Did you ever see someone injected with an empty syringe?
In this COVID panic, you may get to see that for the first time.
What you are watching is a video of the alleged first vaccinations against COVID-19 at UMC (University Medical Center). This video was widely reported at the time of publishing. Presumably, this is intended to make the viewer be less fearful about the vaccine (according to the basic human principle of monkey see, monkey do).
If you focus on the syringe, you can clearly tell it's 100% empty. The person "administering the vaccine" clumsily pretends to push on the plunger, which won't budge because, surprise, the plunger is already fully bottomed out.

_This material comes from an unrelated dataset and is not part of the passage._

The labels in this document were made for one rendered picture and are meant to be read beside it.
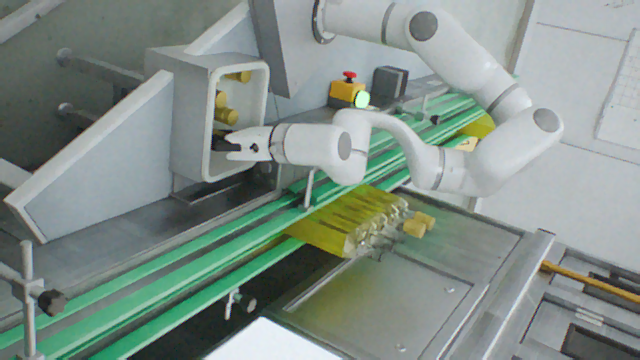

CBS media (see archived link in previous paragraph) is calling it a "mishap". Is it? As far as I am aware, people administering vaccines can clearly tell when the syringe is empty, and can also easily correct that sort of error. In my dictionary, this is not a mishap — this is deceit. It takes a special type of overconfident PR stupidity to think to yourself "Ah, we'll just do a fake vaccination for the TV cameras. It's easier. No one will notice."
Critical thinking question: if the product is good, why do they need to fake people taking the product?
They really must think that you and I are perfect idiots. Or perhaps they didn't want this to happen on camera again, after it happened to Tiffany Dover:
The question you and every other critical thinker must ask is: why do fake vaccinations need to be staged?